(Goal of the exercise) Take the lines below beginning at the line that has "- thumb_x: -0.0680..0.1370" and stopping after the line that has "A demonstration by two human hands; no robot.", and print them exactly as they are, with no other lines.

#####

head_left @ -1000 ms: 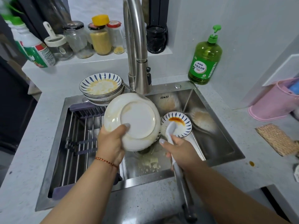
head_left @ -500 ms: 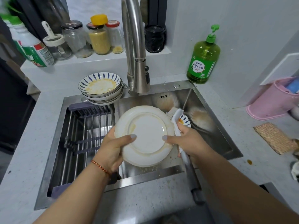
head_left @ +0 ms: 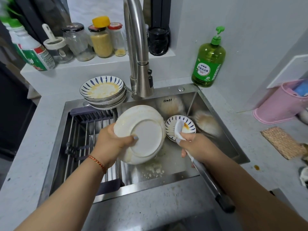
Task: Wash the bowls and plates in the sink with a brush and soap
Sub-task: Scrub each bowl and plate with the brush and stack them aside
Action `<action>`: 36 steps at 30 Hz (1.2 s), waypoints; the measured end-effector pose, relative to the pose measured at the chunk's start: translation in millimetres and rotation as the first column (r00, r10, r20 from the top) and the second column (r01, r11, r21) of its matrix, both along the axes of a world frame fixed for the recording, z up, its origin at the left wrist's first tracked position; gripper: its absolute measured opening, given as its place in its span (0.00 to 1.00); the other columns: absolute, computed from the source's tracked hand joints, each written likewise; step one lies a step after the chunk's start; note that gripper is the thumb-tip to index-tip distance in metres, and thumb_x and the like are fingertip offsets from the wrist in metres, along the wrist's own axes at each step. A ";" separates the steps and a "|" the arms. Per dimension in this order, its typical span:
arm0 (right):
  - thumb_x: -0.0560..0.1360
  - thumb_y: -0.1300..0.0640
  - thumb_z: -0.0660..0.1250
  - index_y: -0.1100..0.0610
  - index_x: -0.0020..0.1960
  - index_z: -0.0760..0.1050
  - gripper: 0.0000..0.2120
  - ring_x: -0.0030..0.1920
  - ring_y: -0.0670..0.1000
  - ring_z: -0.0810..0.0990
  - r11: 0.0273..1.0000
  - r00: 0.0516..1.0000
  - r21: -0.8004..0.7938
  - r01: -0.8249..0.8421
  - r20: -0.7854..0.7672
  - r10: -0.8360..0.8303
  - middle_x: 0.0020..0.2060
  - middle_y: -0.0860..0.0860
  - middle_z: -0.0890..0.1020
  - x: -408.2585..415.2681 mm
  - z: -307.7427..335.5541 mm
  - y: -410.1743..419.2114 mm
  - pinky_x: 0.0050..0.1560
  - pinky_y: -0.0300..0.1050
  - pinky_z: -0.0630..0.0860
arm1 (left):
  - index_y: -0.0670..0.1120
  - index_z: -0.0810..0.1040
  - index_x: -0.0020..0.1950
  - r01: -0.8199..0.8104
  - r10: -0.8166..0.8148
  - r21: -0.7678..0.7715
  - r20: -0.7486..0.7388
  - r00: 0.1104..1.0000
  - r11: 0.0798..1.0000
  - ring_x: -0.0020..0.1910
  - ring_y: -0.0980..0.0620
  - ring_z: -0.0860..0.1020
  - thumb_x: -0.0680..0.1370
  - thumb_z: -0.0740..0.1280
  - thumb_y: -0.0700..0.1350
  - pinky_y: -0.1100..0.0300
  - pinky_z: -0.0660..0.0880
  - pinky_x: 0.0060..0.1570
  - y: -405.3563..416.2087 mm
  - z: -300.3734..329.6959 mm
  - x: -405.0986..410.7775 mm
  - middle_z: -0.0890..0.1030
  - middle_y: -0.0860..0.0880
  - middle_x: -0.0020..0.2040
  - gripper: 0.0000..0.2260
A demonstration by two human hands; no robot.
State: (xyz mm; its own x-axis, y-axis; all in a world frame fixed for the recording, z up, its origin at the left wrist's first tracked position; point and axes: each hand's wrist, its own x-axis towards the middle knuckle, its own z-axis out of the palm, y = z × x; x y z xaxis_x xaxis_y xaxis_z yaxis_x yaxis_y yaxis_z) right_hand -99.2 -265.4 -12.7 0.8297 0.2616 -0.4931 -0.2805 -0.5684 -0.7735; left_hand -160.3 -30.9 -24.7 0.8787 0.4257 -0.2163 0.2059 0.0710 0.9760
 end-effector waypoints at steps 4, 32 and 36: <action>0.79 0.54 0.63 0.55 0.57 0.79 0.10 0.21 0.44 0.70 1.000 0.999 0.004 -0.005 0.050 0.005 0.24 0.48 0.74 -1.2 6.7 10.7 0.25 0.38 0.71 | 0.47 0.80 0.46 0.088 -0.090 0.199 0.001 0.996 0.976 0.38 0.57 0.80 0.60 0.80 0.35 0.66 0.78 0.36 -8.7 -2.7 -1.1 0.83 0.51 0.43 0.19; 0.80 0.50 0.54 0.45 0.76 0.55 0.25 0.59 0.56 0.75 0.813 0.806 -0.450 -0.370 0.280 0.522 0.60 0.54 0.77 -27.5 19.2 50.5 0.59 0.48 0.72 | 0.40 0.79 0.54 -0.119 0.124 -0.234 0.008 0.992 0.965 0.48 0.38 0.82 0.67 0.75 0.33 0.42 0.80 0.47 -11.7 -20.8 10.4 0.83 0.38 0.50 0.17; 0.79 0.50 0.55 0.45 0.76 0.56 0.26 0.57 0.53 0.75 0.774 0.820 -0.498 -0.391 0.194 0.539 0.59 0.51 0.77 -27.3 12.2 37.2 0.54 0.45 0.71 | 0.43 0.78 0.52 -0.116 0.123 -0.190 0.024 0.992 0.975 0.46 0.43 0.82 0.71 0.71 0.30 0.48 0.81 0.43 -0.9 -20.6 6.6 0.83 0.44 0.47 0.14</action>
State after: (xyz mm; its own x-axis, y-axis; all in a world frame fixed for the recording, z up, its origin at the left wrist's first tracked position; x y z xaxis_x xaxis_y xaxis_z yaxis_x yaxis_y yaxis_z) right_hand -126.5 -228.2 -0.5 0.7845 0.4856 -0.3857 0.3160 -0.8481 -0.4252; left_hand -153.7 -31.8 -45.3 0.8325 0.4830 -0.2716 0.1500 0.2753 0.9496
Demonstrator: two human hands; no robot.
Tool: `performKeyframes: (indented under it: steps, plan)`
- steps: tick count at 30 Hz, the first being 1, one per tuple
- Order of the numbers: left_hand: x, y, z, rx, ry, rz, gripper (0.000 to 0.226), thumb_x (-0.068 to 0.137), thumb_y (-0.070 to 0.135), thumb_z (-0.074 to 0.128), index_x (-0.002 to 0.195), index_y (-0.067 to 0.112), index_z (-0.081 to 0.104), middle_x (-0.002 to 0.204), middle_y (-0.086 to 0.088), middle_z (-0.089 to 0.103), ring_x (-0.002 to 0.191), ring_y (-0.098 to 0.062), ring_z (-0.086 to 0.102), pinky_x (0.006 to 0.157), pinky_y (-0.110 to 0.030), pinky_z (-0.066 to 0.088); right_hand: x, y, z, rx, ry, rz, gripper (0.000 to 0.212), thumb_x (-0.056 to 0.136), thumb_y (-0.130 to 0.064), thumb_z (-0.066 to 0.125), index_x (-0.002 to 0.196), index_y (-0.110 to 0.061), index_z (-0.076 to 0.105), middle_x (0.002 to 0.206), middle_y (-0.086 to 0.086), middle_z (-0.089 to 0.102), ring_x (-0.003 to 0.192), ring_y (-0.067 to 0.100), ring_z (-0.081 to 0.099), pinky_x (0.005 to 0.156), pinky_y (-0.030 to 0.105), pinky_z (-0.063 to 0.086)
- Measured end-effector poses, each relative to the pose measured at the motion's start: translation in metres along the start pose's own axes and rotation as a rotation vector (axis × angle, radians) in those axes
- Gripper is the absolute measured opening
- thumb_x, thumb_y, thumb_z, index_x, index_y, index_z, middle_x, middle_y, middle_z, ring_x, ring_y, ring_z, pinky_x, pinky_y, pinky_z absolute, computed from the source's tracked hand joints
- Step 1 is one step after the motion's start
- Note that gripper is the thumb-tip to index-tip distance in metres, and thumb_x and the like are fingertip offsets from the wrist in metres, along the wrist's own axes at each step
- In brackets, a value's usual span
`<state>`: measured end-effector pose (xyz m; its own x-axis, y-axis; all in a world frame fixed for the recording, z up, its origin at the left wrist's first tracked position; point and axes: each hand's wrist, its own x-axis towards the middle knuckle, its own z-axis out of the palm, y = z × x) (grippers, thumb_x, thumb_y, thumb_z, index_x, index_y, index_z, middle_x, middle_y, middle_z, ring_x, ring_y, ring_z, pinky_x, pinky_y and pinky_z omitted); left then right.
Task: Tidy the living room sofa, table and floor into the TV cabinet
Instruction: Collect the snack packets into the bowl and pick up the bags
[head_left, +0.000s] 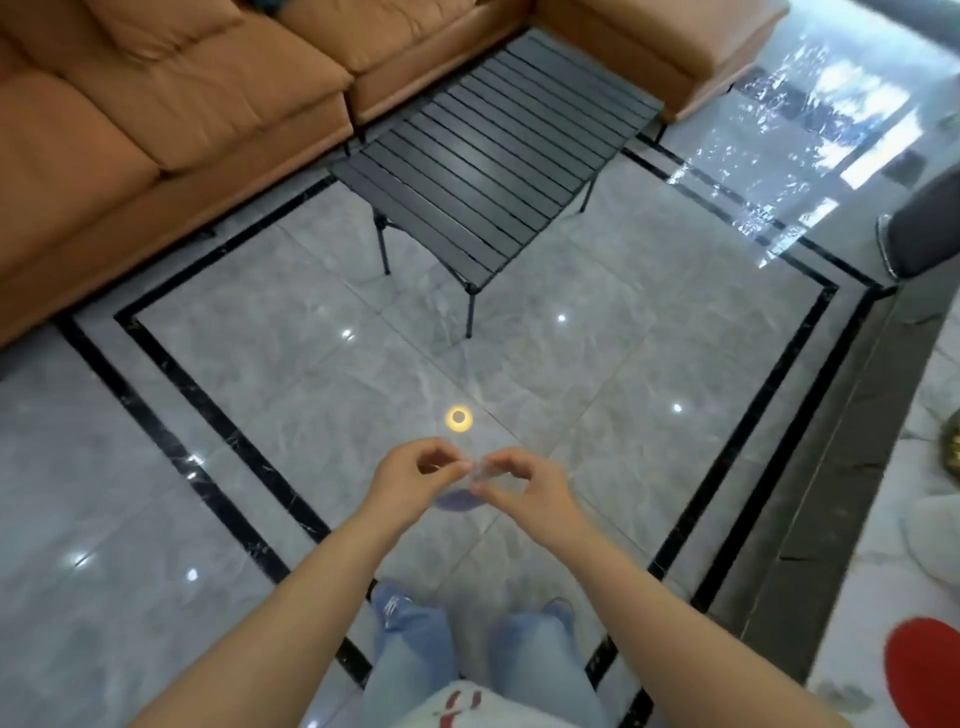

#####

(Written answer)
  - thumb_x: -0.0680..0.1370
  - thumb_z: -0.0740..0.1280
  - thumb_y: -0.0700..0.1350
  - pinky_y: -0.1100..0.0300
  - pinky_z: -0.0660..0.0880
  - pinky_x: 0.0060..0.1570
  - y: -405.3563..416.2087 mm
  - z: -300.3734..329.6959 mm
  - x: -405.0986..410.7775 mm
  - middle_z: -0.0890..0.1030
  - middle_y: -0.0860..0.0880
  - middle_x: -0.0020..0.2040
  - gripper: 0.0000..0.2260
A demonstration by two human hands; no robot.

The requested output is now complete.